Work request: Copy out each line featuring the string "requests" from the entries beneath.

Items listed in a dataset

○ ○ ○ ○ ○ ○ ○

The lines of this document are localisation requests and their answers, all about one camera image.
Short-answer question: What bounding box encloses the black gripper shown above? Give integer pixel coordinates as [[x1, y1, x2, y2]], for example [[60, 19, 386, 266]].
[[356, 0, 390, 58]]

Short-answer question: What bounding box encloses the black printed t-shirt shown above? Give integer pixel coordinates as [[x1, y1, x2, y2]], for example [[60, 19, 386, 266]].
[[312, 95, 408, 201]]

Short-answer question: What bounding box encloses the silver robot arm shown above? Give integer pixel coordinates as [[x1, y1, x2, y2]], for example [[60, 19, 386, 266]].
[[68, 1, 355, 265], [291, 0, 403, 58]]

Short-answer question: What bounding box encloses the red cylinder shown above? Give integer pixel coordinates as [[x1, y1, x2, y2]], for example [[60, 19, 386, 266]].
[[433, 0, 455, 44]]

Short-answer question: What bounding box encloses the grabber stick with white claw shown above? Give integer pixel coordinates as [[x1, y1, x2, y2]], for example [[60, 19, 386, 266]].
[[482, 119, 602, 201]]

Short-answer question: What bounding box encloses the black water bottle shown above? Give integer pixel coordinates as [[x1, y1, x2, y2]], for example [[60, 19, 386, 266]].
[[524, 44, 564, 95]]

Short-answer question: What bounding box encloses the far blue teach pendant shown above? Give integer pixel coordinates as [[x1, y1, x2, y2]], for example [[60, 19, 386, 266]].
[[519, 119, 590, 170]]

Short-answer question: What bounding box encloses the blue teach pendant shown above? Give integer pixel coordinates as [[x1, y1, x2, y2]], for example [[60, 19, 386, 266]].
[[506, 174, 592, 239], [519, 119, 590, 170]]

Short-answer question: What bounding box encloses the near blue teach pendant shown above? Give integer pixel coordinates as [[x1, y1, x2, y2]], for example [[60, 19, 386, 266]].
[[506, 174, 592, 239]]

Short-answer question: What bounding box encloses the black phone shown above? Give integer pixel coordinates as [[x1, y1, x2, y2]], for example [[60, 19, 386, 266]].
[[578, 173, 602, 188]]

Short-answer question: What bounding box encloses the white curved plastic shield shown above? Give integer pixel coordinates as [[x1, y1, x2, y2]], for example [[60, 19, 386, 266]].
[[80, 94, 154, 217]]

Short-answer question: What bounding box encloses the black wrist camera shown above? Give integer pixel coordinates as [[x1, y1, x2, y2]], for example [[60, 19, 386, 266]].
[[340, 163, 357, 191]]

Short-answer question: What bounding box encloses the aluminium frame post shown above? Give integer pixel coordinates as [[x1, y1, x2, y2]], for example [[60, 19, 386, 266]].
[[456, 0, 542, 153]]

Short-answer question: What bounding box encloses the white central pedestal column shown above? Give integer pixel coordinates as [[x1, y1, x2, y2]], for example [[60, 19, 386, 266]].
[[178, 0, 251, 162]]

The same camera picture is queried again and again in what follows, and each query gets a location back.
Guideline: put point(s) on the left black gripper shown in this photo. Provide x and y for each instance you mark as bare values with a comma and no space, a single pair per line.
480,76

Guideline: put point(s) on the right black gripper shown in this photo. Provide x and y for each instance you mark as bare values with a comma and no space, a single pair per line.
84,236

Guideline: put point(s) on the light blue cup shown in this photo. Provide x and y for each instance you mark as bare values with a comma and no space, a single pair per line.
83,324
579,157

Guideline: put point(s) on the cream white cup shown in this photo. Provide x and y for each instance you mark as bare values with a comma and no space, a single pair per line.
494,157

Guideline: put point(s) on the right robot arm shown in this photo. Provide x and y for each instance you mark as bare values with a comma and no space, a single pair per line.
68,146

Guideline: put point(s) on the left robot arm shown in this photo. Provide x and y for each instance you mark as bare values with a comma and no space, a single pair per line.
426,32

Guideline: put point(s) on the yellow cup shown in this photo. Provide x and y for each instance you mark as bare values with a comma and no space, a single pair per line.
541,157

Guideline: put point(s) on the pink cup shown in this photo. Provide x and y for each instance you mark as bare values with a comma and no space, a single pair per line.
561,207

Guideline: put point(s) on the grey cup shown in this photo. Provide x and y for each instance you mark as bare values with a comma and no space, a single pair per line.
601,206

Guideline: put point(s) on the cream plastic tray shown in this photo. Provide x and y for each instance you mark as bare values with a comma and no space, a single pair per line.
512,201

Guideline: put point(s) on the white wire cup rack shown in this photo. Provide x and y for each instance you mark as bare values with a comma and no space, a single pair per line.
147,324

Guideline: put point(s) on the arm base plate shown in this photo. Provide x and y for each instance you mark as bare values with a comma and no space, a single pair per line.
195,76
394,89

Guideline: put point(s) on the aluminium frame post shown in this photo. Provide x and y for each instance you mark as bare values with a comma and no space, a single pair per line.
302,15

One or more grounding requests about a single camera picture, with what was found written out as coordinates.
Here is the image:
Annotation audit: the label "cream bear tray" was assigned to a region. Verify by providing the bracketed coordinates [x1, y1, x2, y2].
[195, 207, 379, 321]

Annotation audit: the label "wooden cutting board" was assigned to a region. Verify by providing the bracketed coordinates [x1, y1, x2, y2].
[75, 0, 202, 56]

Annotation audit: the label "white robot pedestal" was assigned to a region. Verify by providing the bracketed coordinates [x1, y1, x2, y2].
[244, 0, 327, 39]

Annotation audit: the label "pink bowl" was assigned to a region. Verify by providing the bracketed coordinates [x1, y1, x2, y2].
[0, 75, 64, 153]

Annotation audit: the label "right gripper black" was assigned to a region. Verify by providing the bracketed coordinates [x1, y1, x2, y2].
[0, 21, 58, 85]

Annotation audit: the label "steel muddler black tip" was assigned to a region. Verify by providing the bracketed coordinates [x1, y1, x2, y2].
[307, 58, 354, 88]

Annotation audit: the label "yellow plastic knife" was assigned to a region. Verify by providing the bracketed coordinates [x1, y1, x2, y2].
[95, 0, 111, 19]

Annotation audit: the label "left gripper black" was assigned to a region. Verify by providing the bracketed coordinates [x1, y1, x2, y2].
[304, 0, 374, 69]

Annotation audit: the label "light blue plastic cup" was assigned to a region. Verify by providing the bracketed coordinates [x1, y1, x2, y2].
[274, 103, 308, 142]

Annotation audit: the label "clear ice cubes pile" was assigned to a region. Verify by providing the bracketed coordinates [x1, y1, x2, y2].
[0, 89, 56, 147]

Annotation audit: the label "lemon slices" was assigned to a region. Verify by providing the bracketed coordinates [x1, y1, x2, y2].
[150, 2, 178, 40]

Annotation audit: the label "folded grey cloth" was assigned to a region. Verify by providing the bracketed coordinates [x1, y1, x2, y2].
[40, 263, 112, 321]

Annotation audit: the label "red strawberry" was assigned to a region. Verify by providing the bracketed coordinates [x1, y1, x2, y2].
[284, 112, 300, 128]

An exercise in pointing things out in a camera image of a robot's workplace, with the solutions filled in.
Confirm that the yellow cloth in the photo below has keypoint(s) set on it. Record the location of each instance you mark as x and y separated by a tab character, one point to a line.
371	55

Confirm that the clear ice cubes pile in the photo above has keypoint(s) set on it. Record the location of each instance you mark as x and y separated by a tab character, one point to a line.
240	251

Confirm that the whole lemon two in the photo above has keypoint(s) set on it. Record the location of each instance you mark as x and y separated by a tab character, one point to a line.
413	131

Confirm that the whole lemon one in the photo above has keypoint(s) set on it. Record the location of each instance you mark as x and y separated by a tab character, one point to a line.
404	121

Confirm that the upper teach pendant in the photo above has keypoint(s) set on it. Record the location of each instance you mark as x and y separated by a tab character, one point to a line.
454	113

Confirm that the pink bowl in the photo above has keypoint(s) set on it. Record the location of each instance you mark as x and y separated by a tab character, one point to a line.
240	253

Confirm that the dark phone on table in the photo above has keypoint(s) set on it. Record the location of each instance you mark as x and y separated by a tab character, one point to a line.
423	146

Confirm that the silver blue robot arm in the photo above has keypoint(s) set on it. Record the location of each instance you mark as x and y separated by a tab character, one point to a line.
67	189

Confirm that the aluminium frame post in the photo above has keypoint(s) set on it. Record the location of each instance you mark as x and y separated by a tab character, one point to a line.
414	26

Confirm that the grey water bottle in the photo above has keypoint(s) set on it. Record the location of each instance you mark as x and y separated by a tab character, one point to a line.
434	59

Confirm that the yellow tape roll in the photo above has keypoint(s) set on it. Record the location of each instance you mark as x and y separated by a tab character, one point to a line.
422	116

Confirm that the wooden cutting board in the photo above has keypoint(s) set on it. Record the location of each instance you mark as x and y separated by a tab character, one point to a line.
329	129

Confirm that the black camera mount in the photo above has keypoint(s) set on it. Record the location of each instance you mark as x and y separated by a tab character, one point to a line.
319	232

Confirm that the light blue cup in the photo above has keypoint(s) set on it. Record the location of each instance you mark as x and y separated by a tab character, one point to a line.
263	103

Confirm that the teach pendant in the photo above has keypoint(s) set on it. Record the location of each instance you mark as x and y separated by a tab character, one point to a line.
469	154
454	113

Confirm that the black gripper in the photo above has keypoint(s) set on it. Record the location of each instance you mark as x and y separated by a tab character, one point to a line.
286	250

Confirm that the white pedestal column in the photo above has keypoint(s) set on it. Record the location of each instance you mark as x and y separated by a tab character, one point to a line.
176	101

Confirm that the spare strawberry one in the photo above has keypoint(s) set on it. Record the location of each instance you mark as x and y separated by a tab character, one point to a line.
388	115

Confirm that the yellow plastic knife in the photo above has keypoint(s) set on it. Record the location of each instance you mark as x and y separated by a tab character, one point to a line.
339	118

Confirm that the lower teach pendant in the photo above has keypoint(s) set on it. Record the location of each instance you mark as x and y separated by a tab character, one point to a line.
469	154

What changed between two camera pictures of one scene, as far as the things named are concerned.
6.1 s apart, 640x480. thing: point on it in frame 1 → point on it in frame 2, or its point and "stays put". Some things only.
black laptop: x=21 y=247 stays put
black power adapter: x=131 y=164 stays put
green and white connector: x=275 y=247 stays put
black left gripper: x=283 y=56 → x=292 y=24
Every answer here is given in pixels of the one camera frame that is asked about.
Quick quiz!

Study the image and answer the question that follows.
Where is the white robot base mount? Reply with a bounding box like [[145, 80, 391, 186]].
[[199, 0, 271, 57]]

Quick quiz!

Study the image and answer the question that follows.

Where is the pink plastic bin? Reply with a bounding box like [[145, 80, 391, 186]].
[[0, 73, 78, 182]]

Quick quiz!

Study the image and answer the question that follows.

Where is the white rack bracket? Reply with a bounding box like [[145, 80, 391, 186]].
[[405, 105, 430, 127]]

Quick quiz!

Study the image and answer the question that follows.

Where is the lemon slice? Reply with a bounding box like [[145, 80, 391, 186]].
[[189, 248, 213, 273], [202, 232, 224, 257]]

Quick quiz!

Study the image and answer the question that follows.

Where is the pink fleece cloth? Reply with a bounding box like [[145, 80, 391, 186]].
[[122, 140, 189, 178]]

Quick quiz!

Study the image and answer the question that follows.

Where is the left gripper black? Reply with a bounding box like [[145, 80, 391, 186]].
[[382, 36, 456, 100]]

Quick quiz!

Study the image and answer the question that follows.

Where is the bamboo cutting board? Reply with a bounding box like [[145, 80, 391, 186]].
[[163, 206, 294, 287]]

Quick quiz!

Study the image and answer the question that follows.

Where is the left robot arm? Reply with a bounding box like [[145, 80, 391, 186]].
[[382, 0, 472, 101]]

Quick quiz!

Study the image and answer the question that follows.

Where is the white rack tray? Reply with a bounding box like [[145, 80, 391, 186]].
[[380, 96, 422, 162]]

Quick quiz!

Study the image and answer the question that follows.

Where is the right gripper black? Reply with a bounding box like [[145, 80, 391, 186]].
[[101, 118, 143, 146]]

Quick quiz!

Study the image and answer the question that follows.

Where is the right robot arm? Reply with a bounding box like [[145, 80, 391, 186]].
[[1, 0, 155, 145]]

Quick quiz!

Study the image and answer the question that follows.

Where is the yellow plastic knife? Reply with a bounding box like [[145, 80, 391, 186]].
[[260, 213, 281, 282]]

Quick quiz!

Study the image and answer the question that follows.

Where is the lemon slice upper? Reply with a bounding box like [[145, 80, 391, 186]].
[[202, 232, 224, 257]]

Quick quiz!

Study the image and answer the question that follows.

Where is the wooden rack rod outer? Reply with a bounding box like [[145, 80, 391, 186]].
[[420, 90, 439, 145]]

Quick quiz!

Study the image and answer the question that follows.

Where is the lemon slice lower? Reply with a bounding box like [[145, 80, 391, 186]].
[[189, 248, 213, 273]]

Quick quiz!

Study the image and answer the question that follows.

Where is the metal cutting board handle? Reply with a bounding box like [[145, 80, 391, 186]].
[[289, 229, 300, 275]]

○ ○ ○ ○ ○ ○ ○

Problem solution:
The lines of this document are localisation requests and their answers, all about one camera image.
One or more grounding requests about a single camera picture, with what was found written out as coordinates.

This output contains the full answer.